Witnessing an actor play C.S. Lewis on stage hardly strikes the contemporary viewer as a novel experience. For over a decade, various versions of William Nicholson’s drama Shadowlands have traversed their way through different mediums, providing Lewis impersonators with unprecedented employment. Joss Ackland first played the Oxford don in the BBC teleplay (1985), followed by Nigel Hawthorn on stage in the West End and on Broadway (1989), followed by Anthony Hopkins’ Oscar-nominated film portrayal (1993).

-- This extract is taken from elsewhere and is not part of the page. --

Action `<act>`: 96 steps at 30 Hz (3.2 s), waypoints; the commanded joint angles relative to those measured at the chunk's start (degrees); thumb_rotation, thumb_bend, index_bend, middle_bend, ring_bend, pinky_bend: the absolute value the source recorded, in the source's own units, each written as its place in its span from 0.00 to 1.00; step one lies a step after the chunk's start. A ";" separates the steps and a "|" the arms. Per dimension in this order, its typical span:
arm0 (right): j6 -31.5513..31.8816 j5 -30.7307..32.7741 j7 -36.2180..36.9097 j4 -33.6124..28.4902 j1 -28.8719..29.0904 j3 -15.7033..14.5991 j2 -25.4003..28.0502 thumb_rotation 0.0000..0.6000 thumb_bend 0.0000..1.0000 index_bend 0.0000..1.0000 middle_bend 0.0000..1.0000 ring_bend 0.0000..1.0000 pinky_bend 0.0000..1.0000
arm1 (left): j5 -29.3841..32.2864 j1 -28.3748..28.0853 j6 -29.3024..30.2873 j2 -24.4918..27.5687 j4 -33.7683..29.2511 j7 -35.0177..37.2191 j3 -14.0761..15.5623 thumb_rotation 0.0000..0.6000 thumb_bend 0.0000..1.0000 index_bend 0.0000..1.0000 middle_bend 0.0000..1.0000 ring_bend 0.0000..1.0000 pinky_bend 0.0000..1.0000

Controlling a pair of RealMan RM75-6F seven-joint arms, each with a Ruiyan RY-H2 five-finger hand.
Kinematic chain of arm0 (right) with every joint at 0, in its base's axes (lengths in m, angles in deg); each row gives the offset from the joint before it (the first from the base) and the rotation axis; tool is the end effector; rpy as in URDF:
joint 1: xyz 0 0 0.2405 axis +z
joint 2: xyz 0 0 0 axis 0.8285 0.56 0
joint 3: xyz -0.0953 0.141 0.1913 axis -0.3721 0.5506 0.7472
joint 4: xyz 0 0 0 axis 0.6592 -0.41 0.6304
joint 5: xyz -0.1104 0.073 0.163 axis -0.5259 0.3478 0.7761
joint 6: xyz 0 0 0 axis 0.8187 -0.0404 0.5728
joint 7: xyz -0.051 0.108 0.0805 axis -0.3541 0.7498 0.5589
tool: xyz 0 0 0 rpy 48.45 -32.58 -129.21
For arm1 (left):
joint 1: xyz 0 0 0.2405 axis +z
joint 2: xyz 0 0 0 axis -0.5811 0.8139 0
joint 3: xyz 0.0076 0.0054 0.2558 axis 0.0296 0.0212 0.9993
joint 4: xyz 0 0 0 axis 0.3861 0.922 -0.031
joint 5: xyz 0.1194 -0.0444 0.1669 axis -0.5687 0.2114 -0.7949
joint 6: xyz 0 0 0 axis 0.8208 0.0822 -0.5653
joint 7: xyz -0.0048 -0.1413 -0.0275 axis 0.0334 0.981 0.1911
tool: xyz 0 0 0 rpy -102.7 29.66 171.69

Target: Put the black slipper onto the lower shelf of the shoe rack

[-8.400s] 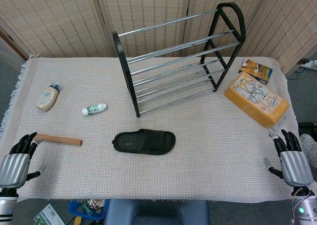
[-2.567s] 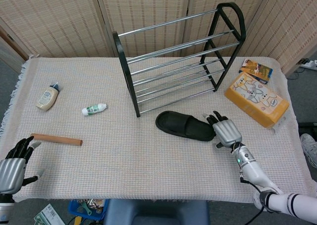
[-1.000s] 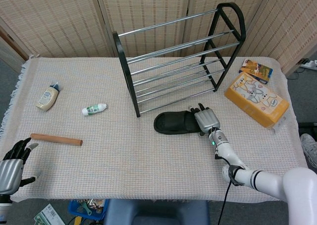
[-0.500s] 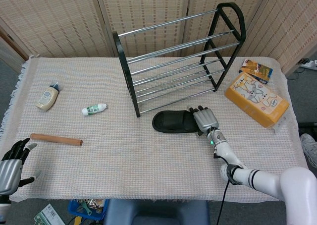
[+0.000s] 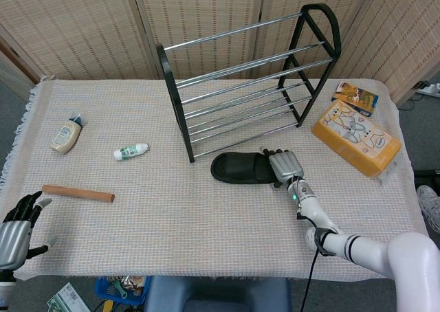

Although these high-profile productions dominate the Lewis landscape, the first, the longest running, and arguably the most ambitious theatrical portrait of the esteemed Christian writer comes, remarkably enough, from an American. Since 1978, Tom Key, an Atlanta-based actor and playwright, has given hundreds of performances of his one-person show, C.S. Lewis on Stage. Presented in such venues as Washington, D.C.’s Kennedy Center for the Performing Arts and Oxford University, the play boasts a distinguished list of enthusiasts, including Douglas Gresham (Lewis’s stepson) and fellow “inklings” Owen Barfield and George Sayer. Unfortunately, a special arrangement with the Lewis estate limits Key to single-night performances primarily for non-profit theatres, schools, and church-sponsored events. As a result, theatre critics largely ignore his production. Experienced for a quarter century by thousands of theatre-goers, Key’s Lewis warrants more consideration.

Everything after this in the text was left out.